Faux Fu

Tuesday, March 15, 2005

Del Close -- Closer Than You Think

So one idea of the universe: God is (for instance) Del Close, an obsessive, drug-dabbling, comic genius, who spends part of his existence wandering around in a fog, not quite knowing how to occupy himself, until, late in life, he hits upon the idea of Long-Form Improvisation, which he dubs, "The Harold." No one quite knows why it's called the Harold, it just is. So, Del (God) comes up with a loose set of rules (keep the game moving forward, listen to your co-collaborators, say yes, be open to where the action goes) and puts it into motion. Generations of creatures (microbes, ameobas, humans, planets, stars, galaxies, etc.) 'play the game,' and it evolves and morphs into strange, funny and creepy manifestations. Long-Form Improvisation (games and recurring scenes) evolves over years, decades, centuries -- billions and billions of centuries.
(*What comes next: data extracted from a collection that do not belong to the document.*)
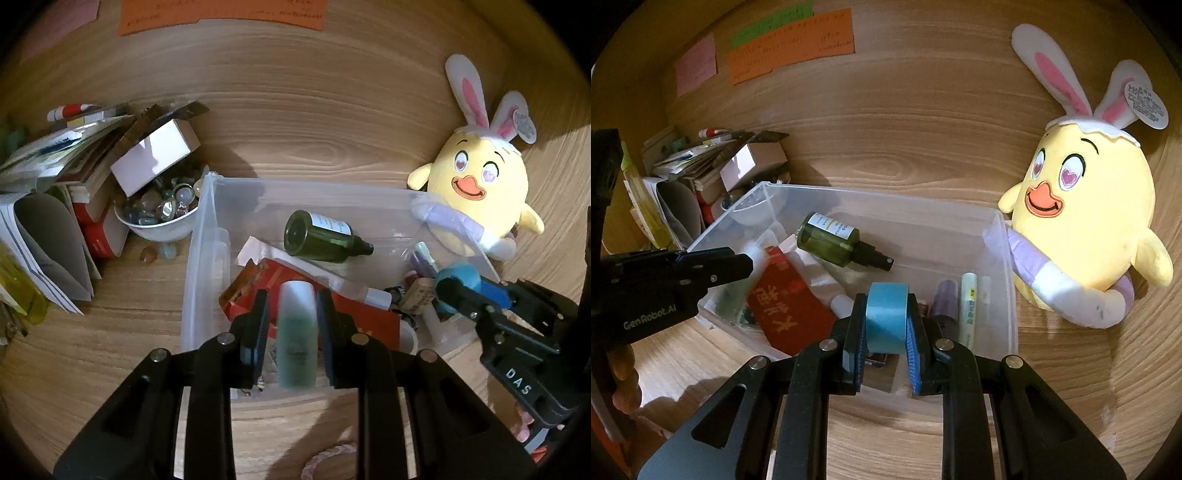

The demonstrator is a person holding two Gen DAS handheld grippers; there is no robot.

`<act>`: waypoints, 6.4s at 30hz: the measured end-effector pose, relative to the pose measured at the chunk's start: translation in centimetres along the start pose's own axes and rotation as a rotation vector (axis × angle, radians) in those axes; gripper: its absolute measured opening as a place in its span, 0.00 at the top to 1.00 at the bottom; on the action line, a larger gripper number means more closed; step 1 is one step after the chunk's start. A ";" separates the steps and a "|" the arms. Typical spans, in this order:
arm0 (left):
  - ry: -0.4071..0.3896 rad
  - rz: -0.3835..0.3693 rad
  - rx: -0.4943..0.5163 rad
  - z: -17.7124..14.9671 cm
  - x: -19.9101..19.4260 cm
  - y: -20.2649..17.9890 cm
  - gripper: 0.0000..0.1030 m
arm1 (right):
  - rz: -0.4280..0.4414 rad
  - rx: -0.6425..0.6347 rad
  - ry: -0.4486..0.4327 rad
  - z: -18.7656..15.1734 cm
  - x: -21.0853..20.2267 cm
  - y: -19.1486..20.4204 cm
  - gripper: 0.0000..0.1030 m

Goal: Organize objects
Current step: 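Carry the lotion tube and tape roll into the clear bin and release both, then withdraw both tools from the bin toward the pen and bracelet, then grasp the white pen with the left tool while the right tool grasps the braided bracelet, then carry the pen and bracelet into the clear bin and release both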

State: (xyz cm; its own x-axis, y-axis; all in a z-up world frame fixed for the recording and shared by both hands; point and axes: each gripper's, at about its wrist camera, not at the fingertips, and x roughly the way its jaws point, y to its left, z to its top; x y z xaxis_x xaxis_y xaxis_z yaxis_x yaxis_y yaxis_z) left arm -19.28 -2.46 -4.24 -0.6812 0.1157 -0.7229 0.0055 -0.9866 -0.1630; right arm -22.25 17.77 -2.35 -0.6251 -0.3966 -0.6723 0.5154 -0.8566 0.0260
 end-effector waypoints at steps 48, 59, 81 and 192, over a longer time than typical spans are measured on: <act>-0.001 0.072 0.089 -9.3 -9.6 2.9 0.11 | 0.172 -0.232 0.192 -7.7 -0.7 9.9 0.20; 0.064 0.028 0.078 -11.2 -9.0 4.0 0.11 | 0.153 -0.260 0.203 -8.4 0.3 11.0 0.48; 0.172 -0.027 0.258 -14.8 -6.6 -0.9 0.61 | 0.119 -0.026 0.088 -7.5 -3.9 4.8 0.88; -0.146 -0.035 0.172 -1.2 -7.4 -3.4 0.52 | 0.035 -0.055 -0.062 0.1 -4.6 1.2 0.43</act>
State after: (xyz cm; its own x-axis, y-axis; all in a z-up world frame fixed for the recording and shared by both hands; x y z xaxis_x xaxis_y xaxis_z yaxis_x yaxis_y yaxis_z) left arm -13.39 0.21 0.91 -0.7773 0.1450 -0.6122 -0.1367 -0.9888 -0.0606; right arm -18.81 18.50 0.89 -0.6400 -0.4474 -0.6247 0.5681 -0.8229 0.0072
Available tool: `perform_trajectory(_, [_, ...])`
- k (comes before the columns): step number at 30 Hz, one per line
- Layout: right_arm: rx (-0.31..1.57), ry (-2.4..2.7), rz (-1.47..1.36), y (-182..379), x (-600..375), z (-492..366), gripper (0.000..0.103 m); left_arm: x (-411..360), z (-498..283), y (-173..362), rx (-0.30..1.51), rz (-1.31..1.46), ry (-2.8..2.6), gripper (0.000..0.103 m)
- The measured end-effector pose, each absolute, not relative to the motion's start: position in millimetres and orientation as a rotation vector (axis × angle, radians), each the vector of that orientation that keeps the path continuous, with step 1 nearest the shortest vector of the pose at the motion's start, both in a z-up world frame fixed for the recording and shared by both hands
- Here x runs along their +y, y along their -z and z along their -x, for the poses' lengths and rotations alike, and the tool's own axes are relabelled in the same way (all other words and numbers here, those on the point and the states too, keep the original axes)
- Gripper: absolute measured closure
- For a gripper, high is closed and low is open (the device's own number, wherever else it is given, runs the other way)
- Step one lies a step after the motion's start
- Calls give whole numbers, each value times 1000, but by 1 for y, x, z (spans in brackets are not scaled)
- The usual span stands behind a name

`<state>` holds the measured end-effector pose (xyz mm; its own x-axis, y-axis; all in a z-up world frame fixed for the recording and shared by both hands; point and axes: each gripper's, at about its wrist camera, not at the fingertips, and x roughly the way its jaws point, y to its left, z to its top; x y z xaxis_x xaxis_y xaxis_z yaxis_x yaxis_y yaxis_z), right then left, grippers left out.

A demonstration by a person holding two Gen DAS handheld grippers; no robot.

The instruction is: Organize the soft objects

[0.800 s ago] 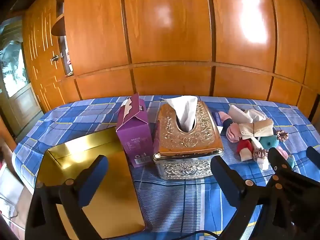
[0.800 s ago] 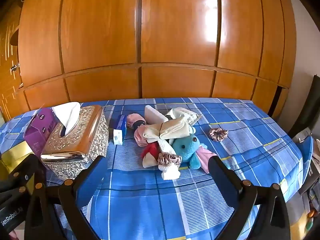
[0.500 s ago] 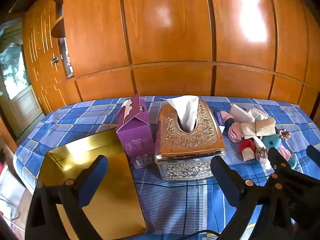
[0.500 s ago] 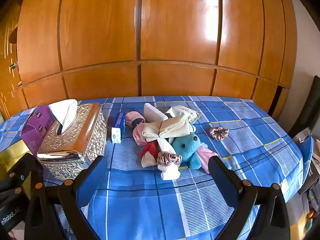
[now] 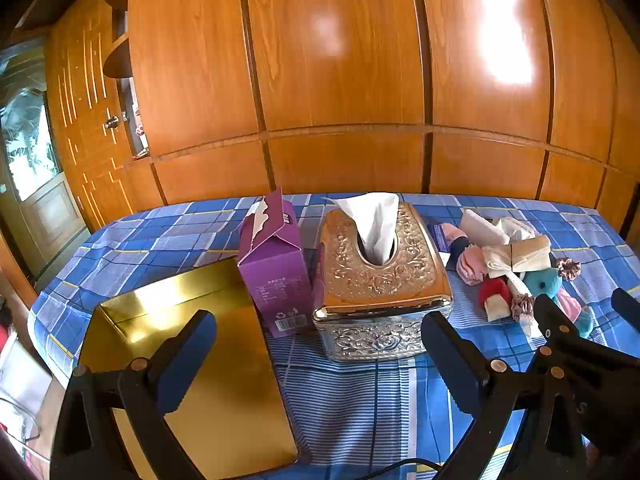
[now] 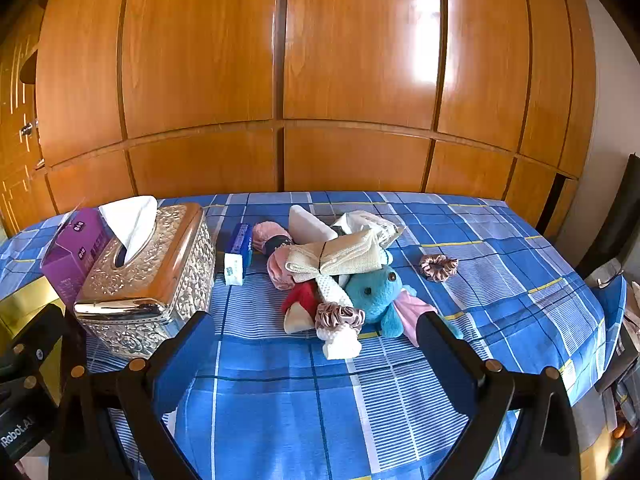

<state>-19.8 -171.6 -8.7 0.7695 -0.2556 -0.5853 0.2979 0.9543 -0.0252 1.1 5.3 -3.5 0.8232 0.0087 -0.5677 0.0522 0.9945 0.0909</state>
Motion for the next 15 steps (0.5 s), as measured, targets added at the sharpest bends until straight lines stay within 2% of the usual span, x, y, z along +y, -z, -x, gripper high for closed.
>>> perform_trajectory(15, [625,296,-69,8,-171,21,0,9,1,1,597,-99,20,0])
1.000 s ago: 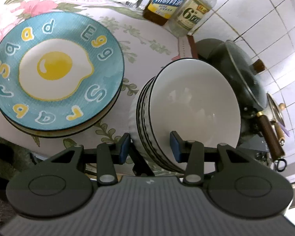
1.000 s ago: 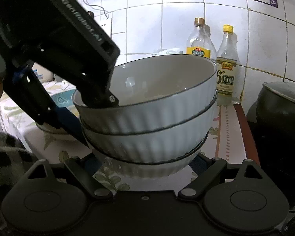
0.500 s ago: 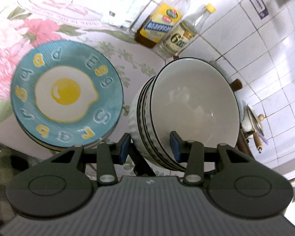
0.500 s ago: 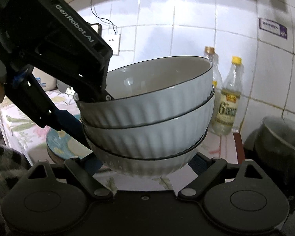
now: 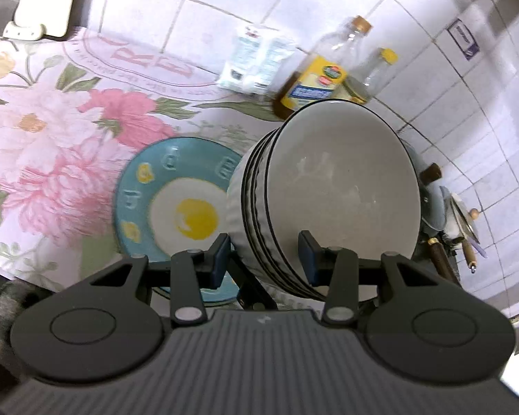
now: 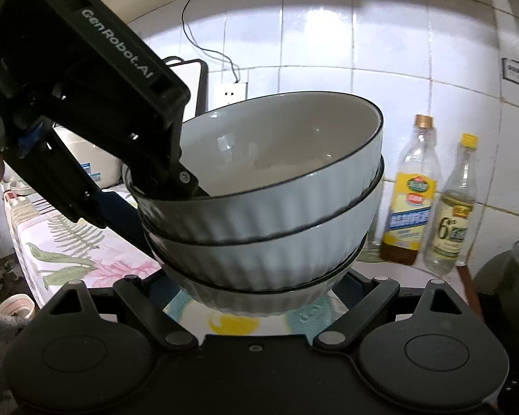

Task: Organize plates and bowls
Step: 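Carry the bowl stack over the Egg plate stack and lower it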

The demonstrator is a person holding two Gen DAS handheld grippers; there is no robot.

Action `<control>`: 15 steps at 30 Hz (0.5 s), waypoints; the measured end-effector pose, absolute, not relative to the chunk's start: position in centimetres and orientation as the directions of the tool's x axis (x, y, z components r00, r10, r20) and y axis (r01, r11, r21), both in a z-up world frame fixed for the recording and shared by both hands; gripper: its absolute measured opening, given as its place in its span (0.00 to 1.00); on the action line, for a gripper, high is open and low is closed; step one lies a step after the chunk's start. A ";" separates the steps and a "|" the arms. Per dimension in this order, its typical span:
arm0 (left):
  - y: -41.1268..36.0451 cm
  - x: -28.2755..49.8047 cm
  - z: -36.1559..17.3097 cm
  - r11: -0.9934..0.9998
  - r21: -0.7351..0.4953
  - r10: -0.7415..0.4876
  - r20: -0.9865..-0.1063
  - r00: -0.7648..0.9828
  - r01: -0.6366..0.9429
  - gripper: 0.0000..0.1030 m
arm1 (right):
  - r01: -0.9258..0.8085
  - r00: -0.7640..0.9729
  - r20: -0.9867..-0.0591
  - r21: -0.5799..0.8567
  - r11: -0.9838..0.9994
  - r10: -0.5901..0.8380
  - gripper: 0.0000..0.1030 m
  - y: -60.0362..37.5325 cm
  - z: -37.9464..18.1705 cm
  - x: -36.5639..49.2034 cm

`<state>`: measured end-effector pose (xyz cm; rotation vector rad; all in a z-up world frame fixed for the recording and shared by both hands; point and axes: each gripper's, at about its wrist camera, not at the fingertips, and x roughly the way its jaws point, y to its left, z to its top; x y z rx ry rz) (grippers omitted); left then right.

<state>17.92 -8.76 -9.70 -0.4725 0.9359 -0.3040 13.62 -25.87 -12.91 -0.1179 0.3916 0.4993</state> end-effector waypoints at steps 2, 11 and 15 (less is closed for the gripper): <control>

Del (God) is long gone, but his skull resides in a rarefied realm (the Goodman Theater) and his hollow-eyed, teeth-baring, skeletal grin, kind of hovers over all creation. Humanity looks to Del for an explanation, but none is forthcoming. (He has created the form, we are responsible for the content). Acolytes come and look at the skull, they talk to it, they ask it questions, they curse, they cry, they pray, they laugh. The skull is silent. It says everything and nothing. "The Harold," (evolution) continues, no one knows where it's going, but it seems to be indomitable, insatiable, resiliant, (intelligble?). Plus, it's funny. Not in just a purely human sense, but in a much bigger, universal sense. There are those who begin to speculate that the Big Bang, was not some great explosion, no, it was one Big Belly Laugh (was it Del's belly laugh or was it a laugh without a belly or a laugher?)! Oh, the mystery of the Harold!